Drinking Coffee Elsewhere
- First edition
- Author: ZZ Packer
- Language: English
- Genre: Fiction
- Publisher: Riverhead Books
- Publication date: 2003
- Publication place: United States
- Pages: 238
- ISBN: 9781573222624

= Drinking Coffee Elsewhere =

Short story collection by ZZ Packer

Drinking Coffee Elsewhere is a 2003 collection of eight short stories by ZZ Packer. Packer was given an advance for thousands of dollars and she promoted the book in a 13 city tour. The book deals with race, gender, identity, and the need for belonging. It received multiple awards.

==Plots==
In the titular story, young black Yale University freshman Dina joins a series of orientation games that are meant to help students bond. In a game where students have to answer what inanimate object they would like to be, Dina says a revolver which leads her to have meetings with university staff and a psychiatrist. Her answer transforms her from an "honor roll student" into a "dangerous outcast" to others. Dina insults others, lies to the psychiatrist, and stays away from students who are also black. She begins an affair with a white female student who also has no friends, but Dina stops their relationship when the white girl publicly states that she is a lesbian due to Dina never being true to herself.

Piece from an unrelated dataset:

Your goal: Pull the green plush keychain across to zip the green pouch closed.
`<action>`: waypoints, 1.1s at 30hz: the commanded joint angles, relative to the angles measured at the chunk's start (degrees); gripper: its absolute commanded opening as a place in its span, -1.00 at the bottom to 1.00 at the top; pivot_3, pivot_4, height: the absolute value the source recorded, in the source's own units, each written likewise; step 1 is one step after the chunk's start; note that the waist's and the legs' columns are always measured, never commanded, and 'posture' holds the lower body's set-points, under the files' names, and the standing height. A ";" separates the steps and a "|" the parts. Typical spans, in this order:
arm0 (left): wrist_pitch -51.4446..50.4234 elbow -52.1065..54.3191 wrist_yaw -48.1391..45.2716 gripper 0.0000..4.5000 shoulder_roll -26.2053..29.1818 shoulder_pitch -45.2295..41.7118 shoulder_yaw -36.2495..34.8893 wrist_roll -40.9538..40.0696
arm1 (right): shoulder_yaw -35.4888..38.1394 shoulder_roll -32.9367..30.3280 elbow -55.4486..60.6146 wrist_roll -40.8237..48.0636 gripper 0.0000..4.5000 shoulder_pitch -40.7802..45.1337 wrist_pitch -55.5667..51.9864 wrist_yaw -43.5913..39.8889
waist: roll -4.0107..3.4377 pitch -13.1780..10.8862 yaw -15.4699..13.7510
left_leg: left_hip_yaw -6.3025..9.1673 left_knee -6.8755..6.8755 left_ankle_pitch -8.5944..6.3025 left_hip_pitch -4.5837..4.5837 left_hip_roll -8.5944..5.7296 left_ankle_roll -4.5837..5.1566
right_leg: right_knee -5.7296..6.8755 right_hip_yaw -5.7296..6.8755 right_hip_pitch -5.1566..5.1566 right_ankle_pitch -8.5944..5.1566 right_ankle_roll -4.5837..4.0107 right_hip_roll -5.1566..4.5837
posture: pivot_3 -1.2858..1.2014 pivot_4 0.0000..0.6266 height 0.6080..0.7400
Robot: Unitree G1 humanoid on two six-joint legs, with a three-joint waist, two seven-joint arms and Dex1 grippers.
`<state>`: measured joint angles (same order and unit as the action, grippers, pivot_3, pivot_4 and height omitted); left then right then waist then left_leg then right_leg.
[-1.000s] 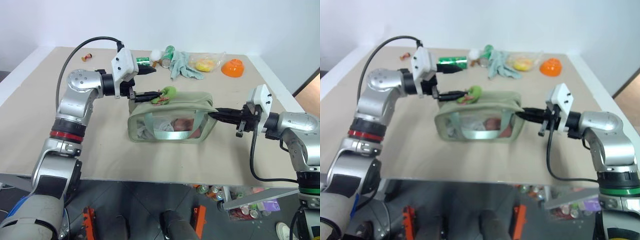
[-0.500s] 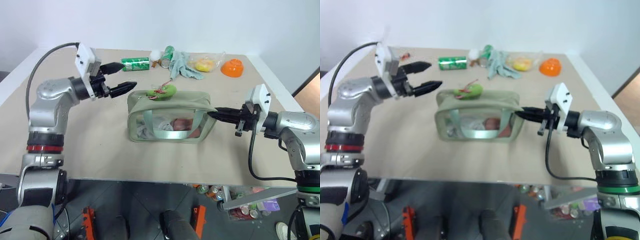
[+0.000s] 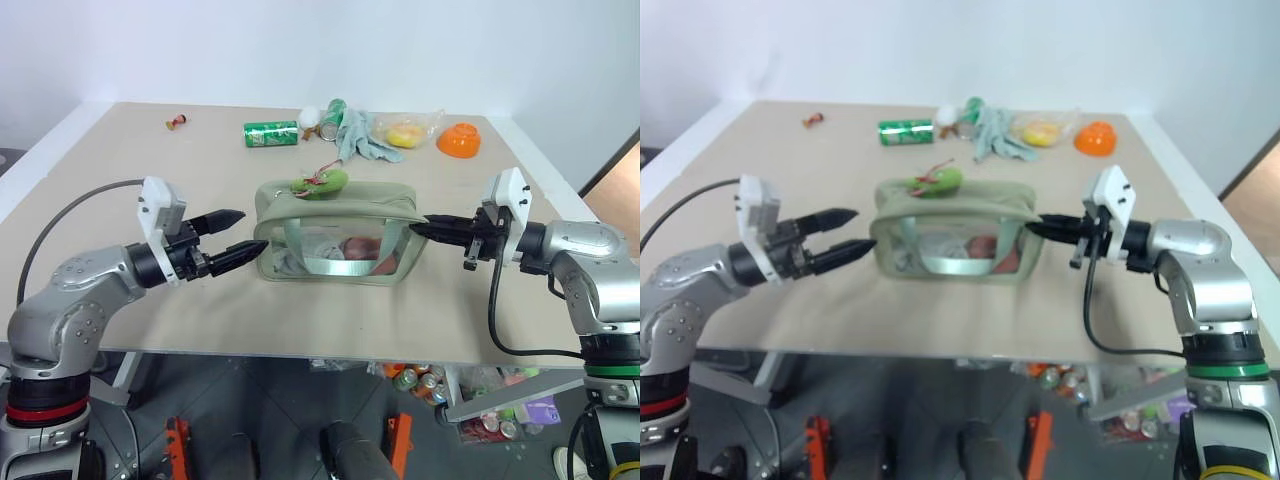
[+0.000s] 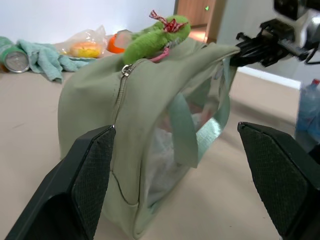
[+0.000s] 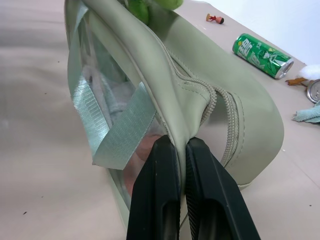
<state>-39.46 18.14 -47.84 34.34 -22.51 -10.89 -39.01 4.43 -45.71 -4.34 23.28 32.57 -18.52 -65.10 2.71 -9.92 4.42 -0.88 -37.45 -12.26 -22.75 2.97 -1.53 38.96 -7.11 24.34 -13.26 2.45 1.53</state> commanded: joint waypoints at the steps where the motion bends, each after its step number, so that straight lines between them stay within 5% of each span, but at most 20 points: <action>1: 4.38 -2.30 0.76 0.80 -0.61 -2.00 2.01 3.50 | 0.73 -0.03 0.55 0.23 -1.00 1.83 1.14 -0.40 | 0.00 0.00 -0.02 | 0.00 0.00 0.00 0.00 0.00 0.00 | 0.00 0.00 0.00 0.00 0.00 0.00 | 0.03 -0.52 1.00; 10: 10.94 -8.37 -0.96 0.80 -2.58 -4.73 5.26 7.56 | 1.76 -0.76 2.20 0.70 -1.00 0.13 0.61 0.03 | 0.00 0.00 0.04 | 0.03 0.15 -0.07 -0.04 0.01 0.01 | -0.01 0.03 0.04 -0.02 0.21 0.01 | 0.03 -0.52 1.00; 14: 12.98 -9.76 -2.06 0.35 -3.20 -5.37 6.71 8.60 | 2.15 -1.12 2.62 0.81 -1.00 -0.50 0.60 0.16 | 0.00 0.00 0.04 | 0.02 0.15 -0.08 -0.05 0.00 0.00 | -0.01 0.01 0.04 -0.03 0.21 0.00 | 0.03 -0.52 1.00; 22: 13.81 -11.04 -2.75 -0.92 -3.92 -6.40 7.35 9.22 | 2.55 -1.33 3.39 1.35 -1.00 -1.05 -0.20 0.39 | 0.00 0.00 0.05 | 0.03 0.14 -0.08 -0.06 0.00 0.00 | -0.01 0.02 0.04 -0.03 0.21 0.00 | 0.03 -0.52 1.00; 28: 13.57 -10.96 -2.11 -0.96 -3.67 -6.30 7.29 9.72 | 3.11 -2.24 4.45 3.88 -1.00 -1.37 -5.76 0.01 | 0.00 0.00 0.04 | 0.03 0.15 -0.08 -0.07 0.00 0.00 | -0.02 0.02 0.05 -0.04 0.22 0.00 | 0.03 -0.52 1.00; 29: 13.55 -10.94 -2.08 -1.00 -3.63 -6.25 7.32 9.78 | 3.08 -2.71 4.84 4.10 -0.69 -1.74 -6.56 -0.30 | 0.00 0.00 0.04 | 0.04 0.15 -0.08 -0.07 0.00 0.00 | -0.02 0.03 0.05 -0.06 0.20 0.00 | 0.03 -0.52 1.00; 33: 13.52 -10.96 -2.24 -1.00 -3.29 -6.06 7.56 10.29 | 4.82 -4.06 4.46 3.53 -0.12 -2.36 -6.06 1.23 | -0.03 -0.02 0.03 | 0.04 0.15 -0.09 -0.08 0.00 0.00 | -0.04 0.03 0.05 -0.10 0.16 0.00 | 0.03 -0.52 1.00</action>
<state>-26.47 6.47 -50.15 30.38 -27.65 -3.10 -29.19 5.59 -48.04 -0.93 26.53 29.65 -25.16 -64.63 2.69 -9.94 4.46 -0.87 -37.29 -12.35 -22.83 2.97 -1.53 38.92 -7.11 24.40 -13.37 2.57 1.51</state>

The story Speaking in Tongues is about a 14-year-old named Tia who runs away from her great-aunt to try to find her mother who abandoned her. Tia fails to find her mother in Atlanta, Georgia, but she meets a prostitute named Marie and a hustler named Dezi. After Tia has a sexual encounter with Dezi, Tia has a "visionary feeling that she's been unable to achieve in church".

Clareese discovers that the scriptures of her church are keeping her stuck in Every Tongue Shall Confess.

Doris Is Coming is based in 1961 in Louisville, Kentucky, in which segregation was ending.

The only male main character, Spurgeon, must deal with a father who bullies him and abandons him in a city in the story The Ant of the Self.

In Our Lady of Peace, Lynnea teaches inner-city children after moving to Baltimore, Maryland, from Kentucky.

Another girl named Dina visits Tokyo, Japan, to become rich in Geese.

In Brownies, a Brownie troop with only black girls want to attack a white Brownie troop while they are camping, but they find out that life can be cruel to anyone upon discovering that the troop is for girls with a learning disability.

==Publication==
Packer was given an advance for thousands of dollars and she promoted the book in a 13 city tour. The title story was in The New Yorkers 2000 issue of debut fiction. The book deals with race, gender, identity, and the need for belonging.

==Reception==
Bomb said, "This set of stories is a pleasure to dive into for the wit, the writing, the characters, and the novel plots, but most of all for the human truth that in the search for self-knowledge, we find we each defy category." E. Ce Miller of Bustle wrote that Drinking Coffee Elsewhere is "the one book every woman should read in her 20s." Packer was an honoree for the 2006 National Book Award for the 5 under 35 category due to the book. The book won an Alex Award from the American Library Association in 2004. It was a finalist for the PEN/Faulkner Award for Fiction. John Updike chose the book as a selection for the Today Show book club on NBC in 2003. Gale published a study guide about the book.